When automatic resolution fails (no match or ambiguity), susshi opens a focused popup instead of exposing the full global menu flow.

  • Candidate entries are pre-filtered against the current target server.
  • Search starts from the target hostname to reduce noise.
  • The selected Wallix entry ID is cached for the current session.
  • During nominal flow, the global pseudo-TTY menu output stays hidden.

Pagination and Fallback

  • Paginated menus are scanned automatically (page X/Y, then n).
  • If Wallix asks for a secondary prompt like Adresse cible, susshi auto-fills the configured server host.
  • If no reliable match is found, susshi falls back to manual in-session selection.

Forcing a Specific Authorization

When a target has multiple Wallix authorizations (different groups), set wallix.authorization to the exact authorization name shown in the Wallix menu:

groups:
  - name: "Secured Perimeter"
    wallix:
      group: "ces3s-admins"         # short form — used for menu scoring
    servers:
      - name: "anscore02"
        host: "anscore02.internal.example"
        mode: "wallix"
        wallix:
          authorization: "STI-ANSCORE_ces3s-admins"  # exact name from the Wallix menu
          direct: true

authorization takes priority over group and is passed verbatim in the SSH login string. Combined with direct: true, this gives instant zero-delay connections for servers where the authorization is known in advance.

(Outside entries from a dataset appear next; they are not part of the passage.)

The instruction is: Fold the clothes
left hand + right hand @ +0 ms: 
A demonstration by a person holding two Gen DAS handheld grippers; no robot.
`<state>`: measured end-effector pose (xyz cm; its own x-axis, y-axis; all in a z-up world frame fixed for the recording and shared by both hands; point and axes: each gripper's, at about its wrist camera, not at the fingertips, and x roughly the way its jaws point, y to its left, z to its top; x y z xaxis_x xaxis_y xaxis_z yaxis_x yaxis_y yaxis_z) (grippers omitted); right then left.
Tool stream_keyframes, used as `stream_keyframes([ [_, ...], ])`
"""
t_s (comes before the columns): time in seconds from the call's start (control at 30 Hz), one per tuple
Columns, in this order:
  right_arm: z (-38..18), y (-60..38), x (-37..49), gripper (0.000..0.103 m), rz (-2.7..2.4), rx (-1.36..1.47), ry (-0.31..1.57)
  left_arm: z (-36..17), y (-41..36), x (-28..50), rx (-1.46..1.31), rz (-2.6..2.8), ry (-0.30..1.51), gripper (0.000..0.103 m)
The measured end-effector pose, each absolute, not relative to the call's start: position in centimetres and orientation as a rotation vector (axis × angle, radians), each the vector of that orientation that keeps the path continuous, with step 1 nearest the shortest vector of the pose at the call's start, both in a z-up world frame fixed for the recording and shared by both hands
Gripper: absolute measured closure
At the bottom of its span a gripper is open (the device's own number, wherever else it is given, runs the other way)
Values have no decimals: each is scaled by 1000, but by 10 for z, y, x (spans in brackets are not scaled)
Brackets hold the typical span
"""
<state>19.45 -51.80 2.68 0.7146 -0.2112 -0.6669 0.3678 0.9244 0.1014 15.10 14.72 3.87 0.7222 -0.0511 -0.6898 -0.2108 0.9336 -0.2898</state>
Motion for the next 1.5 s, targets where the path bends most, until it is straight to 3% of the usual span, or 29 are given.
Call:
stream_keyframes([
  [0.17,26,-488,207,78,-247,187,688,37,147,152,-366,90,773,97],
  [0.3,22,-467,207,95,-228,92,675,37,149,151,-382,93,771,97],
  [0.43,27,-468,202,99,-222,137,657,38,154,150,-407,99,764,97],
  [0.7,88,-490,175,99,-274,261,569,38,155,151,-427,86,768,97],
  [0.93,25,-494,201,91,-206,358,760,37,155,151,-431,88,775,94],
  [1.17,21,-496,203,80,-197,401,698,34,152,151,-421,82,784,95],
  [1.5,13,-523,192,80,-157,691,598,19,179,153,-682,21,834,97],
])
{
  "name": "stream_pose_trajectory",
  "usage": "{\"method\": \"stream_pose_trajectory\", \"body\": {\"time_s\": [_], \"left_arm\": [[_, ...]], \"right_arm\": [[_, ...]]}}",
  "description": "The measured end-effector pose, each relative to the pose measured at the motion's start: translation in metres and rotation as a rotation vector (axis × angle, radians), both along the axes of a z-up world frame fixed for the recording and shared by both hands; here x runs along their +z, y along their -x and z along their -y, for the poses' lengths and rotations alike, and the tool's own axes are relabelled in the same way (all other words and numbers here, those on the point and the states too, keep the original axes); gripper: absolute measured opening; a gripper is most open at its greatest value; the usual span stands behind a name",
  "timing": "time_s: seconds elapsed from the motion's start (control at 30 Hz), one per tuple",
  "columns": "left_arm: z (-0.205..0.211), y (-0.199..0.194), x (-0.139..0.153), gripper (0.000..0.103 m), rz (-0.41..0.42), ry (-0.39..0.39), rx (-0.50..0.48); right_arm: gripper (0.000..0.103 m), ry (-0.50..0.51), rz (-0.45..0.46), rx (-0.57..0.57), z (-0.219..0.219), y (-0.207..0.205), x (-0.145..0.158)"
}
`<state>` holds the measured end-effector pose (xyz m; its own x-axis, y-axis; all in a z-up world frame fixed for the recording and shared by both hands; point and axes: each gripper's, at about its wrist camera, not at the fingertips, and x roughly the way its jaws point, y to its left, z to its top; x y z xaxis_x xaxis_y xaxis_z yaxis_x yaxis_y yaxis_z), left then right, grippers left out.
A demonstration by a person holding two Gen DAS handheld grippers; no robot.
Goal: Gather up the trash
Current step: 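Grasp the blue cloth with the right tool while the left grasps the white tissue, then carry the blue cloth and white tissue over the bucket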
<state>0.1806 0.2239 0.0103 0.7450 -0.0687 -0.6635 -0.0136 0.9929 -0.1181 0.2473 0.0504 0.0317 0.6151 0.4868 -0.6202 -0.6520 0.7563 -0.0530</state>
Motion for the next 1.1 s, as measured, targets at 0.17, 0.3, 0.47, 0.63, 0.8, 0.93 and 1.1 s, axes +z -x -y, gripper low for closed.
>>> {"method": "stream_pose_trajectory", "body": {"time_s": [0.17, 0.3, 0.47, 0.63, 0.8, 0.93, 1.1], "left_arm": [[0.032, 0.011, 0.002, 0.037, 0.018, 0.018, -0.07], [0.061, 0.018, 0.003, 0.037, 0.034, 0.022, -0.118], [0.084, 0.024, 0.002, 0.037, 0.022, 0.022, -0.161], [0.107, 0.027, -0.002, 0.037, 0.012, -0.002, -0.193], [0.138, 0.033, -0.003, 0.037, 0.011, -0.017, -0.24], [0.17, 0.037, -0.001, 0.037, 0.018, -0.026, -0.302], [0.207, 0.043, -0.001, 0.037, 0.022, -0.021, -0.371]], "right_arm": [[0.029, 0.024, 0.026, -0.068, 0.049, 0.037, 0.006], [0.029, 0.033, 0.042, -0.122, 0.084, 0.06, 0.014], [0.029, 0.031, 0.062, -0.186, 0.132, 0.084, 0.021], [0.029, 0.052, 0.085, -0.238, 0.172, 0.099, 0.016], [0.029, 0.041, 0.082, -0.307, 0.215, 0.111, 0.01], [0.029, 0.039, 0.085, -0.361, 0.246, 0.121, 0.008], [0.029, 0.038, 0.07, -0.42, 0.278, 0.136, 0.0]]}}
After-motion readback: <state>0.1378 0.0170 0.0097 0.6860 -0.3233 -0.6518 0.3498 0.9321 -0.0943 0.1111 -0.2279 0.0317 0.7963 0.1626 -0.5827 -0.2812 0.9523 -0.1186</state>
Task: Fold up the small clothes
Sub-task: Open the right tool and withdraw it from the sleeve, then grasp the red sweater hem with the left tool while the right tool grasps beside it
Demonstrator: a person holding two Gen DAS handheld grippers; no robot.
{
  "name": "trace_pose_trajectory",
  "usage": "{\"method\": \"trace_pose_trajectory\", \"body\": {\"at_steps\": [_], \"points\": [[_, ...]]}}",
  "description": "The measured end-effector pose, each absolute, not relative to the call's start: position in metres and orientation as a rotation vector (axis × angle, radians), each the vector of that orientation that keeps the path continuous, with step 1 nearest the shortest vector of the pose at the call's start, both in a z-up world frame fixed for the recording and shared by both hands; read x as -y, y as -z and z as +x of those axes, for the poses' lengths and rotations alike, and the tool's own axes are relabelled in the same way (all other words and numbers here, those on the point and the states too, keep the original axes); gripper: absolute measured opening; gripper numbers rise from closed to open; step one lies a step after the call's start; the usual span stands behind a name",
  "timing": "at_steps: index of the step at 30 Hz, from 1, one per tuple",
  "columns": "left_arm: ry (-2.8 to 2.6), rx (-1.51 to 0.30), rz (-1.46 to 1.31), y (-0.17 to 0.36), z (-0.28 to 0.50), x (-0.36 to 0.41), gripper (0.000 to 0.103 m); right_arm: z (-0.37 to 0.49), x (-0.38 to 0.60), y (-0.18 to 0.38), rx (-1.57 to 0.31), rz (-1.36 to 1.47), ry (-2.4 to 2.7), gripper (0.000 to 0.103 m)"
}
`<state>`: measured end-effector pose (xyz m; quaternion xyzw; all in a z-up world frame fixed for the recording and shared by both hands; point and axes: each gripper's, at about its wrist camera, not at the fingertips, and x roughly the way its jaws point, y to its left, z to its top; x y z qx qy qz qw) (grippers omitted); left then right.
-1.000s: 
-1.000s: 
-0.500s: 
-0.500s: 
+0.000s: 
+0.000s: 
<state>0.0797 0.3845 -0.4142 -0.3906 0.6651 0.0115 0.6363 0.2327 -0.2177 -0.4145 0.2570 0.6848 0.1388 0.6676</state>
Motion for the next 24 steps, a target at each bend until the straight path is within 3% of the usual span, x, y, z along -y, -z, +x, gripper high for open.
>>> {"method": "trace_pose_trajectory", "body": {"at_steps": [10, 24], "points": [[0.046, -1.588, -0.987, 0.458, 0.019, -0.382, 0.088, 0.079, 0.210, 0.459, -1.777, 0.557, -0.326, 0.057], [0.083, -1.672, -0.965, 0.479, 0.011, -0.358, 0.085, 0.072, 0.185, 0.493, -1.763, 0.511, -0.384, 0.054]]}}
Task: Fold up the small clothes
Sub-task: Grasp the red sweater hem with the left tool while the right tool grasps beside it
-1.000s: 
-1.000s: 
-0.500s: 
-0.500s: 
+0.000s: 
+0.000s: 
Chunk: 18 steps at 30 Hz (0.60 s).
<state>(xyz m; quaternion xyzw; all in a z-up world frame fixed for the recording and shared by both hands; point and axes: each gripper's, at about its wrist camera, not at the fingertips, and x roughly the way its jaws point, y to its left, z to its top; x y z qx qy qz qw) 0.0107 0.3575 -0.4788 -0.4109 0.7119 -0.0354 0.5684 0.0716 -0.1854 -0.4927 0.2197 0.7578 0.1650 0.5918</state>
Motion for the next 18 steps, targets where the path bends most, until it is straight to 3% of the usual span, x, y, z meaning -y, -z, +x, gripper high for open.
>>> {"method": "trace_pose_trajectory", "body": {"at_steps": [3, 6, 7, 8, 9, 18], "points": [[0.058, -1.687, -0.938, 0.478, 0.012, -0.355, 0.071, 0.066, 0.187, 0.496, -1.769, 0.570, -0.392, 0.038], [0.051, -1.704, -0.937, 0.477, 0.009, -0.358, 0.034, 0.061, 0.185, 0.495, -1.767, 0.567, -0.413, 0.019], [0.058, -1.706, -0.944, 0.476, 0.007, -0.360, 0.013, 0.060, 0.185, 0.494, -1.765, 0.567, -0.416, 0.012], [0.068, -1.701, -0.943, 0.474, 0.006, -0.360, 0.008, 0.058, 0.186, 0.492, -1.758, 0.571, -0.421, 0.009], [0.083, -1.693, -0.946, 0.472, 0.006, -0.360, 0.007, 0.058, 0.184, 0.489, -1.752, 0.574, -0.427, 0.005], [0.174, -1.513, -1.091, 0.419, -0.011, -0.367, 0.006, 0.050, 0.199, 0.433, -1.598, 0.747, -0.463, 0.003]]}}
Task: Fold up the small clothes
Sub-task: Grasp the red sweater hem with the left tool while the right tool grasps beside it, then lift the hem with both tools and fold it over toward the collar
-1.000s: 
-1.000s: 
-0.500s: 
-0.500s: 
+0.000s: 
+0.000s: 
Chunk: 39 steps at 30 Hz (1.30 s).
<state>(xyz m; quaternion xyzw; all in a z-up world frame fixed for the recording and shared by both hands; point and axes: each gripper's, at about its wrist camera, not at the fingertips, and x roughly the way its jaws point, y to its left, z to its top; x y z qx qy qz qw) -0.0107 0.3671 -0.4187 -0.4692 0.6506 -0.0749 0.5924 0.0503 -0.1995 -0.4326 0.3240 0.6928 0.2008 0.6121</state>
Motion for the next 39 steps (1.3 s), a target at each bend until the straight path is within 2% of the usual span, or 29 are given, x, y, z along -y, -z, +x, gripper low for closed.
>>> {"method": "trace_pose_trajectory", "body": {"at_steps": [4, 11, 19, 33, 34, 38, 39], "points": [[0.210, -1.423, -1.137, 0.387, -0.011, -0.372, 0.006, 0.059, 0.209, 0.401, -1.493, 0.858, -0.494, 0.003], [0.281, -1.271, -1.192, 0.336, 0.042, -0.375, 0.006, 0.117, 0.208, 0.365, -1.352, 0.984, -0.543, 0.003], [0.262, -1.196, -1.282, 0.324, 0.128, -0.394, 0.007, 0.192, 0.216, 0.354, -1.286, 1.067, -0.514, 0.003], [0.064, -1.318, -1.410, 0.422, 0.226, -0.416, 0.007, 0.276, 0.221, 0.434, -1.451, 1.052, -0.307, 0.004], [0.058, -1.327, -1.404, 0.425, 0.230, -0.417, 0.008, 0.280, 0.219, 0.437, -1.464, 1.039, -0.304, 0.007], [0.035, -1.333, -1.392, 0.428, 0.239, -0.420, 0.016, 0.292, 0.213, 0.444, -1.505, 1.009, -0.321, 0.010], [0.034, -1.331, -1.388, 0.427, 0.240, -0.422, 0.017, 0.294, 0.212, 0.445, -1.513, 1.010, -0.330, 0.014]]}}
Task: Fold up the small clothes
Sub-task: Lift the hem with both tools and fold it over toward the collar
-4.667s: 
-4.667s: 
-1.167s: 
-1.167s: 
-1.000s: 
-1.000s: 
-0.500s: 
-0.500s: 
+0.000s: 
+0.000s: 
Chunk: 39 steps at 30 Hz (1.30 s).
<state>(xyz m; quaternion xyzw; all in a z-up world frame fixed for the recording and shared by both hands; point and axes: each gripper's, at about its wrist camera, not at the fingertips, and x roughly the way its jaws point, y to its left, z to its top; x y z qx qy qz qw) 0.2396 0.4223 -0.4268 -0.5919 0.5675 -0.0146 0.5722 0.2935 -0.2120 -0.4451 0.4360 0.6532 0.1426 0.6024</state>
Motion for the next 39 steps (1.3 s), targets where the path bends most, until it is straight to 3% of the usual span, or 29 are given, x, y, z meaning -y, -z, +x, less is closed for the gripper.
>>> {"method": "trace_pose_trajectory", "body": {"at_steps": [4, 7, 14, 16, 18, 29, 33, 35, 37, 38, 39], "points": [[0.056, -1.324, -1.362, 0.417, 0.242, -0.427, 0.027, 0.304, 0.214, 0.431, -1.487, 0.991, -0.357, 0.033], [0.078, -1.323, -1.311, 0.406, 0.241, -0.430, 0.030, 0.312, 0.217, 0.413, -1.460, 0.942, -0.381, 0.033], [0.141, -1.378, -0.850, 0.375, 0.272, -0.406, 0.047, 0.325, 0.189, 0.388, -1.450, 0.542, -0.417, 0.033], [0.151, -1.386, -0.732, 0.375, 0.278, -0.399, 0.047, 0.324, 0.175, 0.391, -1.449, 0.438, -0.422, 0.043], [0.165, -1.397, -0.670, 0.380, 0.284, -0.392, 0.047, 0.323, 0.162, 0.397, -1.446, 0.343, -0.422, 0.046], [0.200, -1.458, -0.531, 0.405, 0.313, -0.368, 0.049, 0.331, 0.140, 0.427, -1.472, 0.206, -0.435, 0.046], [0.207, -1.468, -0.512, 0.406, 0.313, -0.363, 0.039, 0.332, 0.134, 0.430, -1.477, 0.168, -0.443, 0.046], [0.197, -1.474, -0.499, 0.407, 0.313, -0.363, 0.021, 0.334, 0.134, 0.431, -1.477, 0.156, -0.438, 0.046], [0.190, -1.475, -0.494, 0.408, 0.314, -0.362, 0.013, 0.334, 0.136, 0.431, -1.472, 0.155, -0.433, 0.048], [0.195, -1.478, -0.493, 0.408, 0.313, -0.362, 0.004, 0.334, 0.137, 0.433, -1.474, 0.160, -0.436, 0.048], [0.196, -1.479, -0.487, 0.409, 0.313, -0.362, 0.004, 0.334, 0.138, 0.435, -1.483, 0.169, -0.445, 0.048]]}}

When to use: When auto_select resolves the wrong entry, or when a server has multiple authorizations and you want to pin the right one without going through the menu.

Direct Connection Mode

Set wallix.direct: true to bypass the menu probe entirely and connect in zero delay.

defaults:
  wallix:
    host: "bastion.example.com"
    user: "bastion-user"
    direct: true          # skip menu probe — Wallix connects directly

When to use: When Wallix is configured to connect the target directly without presenting a selection menu, or when wallix.authorization is set and Wallix will always resolve to a single entry. Without direct: true, susshi still detects direct connections automatically — it just takes a few extra seconds.

Behavior Controls

  • auto_select: enable automatic selection attempts.
  • fail_if_menu_match_error: keep trying (including pagination) before falling back.
  • selection_timeout_secs: menu parsing timeout budget.
  • authorization: exact Wallix authorization name — bypasses group matching and pins the entry.
  • direct: skip the menu probe and connect immediately (zero-delay).
  • header_columns: list of tokens used to detect and skip the menu header line. Default: ["ID", "Cible", "Autorisation"]. Override if your bastion shows column headers in a different language:
defaults:
  wallix:
    header_columns: ["Num", "Target", "Authorization"]

Troubleshooting

No matching authorization

  • Verify wallix.group at defaults/group/environment/server level.
  • Ensure the target host in config matches the Wallix entry target naming.
  • If still unresolved, use the popup and keep the selected entry for the current session.

Ambiguous authorization

  • Multiple authorizations can match the same server target.
  • susshi will not guess silently and opens the targeted popup.
  • Set a more specific wallix.group on the server to make resolution deterministic.

Notes

  • Wallix mode can be inherited from defaults/group/environment.
  • ControlMaster multiplexing is silently disabled in Wallix mode.